- **Assignment**
The lines to copy are those holding the string "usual" in the entries below.

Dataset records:
↓

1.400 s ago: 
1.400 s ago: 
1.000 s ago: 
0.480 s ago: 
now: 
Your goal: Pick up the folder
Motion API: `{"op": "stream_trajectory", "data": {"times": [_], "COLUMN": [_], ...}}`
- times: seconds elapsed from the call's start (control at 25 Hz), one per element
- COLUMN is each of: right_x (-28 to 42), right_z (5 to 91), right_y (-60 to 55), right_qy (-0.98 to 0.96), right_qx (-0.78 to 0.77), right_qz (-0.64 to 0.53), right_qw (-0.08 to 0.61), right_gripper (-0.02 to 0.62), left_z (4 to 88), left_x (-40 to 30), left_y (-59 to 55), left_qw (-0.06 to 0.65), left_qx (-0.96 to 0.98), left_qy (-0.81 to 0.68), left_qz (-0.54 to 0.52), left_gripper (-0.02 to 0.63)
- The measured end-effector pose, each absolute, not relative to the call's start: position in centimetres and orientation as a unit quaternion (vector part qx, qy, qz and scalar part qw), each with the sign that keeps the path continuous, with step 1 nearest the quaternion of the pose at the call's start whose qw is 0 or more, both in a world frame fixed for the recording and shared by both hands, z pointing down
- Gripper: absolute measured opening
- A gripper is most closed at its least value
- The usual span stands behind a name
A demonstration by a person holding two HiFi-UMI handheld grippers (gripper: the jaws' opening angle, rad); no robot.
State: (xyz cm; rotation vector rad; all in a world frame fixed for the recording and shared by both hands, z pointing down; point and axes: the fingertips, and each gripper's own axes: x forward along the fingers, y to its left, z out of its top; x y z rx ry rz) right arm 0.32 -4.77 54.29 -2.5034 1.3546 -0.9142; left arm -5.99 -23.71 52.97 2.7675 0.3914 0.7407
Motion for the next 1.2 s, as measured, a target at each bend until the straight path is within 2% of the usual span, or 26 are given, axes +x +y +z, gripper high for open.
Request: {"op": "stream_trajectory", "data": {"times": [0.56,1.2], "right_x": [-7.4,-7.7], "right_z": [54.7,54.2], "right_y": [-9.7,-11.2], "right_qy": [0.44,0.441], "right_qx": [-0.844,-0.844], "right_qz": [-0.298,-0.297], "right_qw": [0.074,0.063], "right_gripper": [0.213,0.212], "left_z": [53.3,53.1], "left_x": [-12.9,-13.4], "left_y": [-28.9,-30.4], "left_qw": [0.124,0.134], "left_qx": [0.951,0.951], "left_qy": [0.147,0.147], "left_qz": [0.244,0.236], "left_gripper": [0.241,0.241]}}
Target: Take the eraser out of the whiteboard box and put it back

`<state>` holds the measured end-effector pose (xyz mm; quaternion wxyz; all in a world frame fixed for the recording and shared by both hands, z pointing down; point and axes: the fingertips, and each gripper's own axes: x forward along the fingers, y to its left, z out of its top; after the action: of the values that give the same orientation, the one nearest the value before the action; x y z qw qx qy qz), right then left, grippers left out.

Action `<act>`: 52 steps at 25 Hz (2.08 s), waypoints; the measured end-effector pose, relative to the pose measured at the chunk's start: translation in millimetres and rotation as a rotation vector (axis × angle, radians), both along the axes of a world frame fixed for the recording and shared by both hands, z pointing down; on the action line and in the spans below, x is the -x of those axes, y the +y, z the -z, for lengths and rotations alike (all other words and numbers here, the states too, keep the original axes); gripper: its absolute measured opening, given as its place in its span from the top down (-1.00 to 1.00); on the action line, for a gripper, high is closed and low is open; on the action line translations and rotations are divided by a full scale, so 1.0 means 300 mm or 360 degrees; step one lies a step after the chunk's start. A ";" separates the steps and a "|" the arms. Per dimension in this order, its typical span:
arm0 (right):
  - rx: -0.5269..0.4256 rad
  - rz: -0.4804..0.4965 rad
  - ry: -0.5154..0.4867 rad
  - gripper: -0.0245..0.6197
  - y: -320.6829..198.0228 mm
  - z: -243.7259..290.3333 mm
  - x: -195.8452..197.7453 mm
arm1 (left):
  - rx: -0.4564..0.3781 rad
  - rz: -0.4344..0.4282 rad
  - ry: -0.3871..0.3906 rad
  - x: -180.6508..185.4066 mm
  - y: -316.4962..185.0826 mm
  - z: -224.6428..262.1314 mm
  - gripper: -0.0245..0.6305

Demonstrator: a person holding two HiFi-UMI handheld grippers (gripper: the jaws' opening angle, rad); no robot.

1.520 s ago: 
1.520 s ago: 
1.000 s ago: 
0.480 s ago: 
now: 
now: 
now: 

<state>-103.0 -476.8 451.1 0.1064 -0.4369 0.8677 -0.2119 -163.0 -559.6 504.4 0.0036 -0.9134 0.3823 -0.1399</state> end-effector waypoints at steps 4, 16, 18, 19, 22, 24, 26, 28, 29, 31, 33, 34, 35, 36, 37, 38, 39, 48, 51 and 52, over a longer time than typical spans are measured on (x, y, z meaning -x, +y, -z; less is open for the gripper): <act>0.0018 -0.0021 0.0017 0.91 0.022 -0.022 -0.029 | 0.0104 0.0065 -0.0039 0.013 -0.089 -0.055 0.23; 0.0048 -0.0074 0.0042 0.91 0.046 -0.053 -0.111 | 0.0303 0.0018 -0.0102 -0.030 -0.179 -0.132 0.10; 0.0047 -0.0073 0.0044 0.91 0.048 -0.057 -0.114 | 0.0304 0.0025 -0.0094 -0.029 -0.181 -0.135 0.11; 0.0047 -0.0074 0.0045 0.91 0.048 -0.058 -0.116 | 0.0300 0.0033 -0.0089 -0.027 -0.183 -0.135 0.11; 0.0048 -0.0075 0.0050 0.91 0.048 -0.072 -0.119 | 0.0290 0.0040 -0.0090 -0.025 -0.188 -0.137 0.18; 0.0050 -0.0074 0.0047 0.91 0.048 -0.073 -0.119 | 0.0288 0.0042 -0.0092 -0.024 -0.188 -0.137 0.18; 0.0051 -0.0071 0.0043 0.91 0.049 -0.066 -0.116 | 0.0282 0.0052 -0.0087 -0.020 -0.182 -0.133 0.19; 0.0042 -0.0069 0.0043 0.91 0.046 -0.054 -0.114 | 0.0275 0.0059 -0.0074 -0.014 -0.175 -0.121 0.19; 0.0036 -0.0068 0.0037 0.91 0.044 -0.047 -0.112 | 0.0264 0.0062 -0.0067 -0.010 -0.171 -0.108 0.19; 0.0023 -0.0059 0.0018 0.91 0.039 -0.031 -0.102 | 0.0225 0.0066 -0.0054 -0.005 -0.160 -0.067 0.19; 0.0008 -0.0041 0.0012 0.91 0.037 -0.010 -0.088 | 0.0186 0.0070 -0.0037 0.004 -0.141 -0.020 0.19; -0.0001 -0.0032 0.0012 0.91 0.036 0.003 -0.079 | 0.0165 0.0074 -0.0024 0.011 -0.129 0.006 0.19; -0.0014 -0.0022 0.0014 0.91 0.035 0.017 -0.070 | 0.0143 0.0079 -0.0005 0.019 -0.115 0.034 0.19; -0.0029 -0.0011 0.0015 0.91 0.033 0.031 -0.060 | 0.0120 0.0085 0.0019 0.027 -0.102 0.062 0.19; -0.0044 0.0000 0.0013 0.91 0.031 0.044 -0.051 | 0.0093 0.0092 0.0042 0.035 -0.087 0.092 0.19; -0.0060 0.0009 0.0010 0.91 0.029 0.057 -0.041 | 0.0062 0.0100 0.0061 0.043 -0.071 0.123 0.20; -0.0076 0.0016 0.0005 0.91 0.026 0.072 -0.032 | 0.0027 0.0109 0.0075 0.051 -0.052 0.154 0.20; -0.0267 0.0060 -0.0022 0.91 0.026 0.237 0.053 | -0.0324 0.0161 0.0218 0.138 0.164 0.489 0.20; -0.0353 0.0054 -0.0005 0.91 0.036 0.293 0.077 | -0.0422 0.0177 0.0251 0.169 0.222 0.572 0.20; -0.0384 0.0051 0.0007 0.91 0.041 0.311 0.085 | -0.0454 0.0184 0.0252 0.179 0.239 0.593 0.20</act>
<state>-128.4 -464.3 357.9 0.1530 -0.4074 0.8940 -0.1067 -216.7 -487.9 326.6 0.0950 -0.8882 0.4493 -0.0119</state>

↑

- **Exercise solution**
- The usual span stands behind a name
Motion for the next 1.2 s, as measured, a target at each bend until the straight path is within 2% of the usual span, or 26 are given, axes +x +y +z, gripper high for open.

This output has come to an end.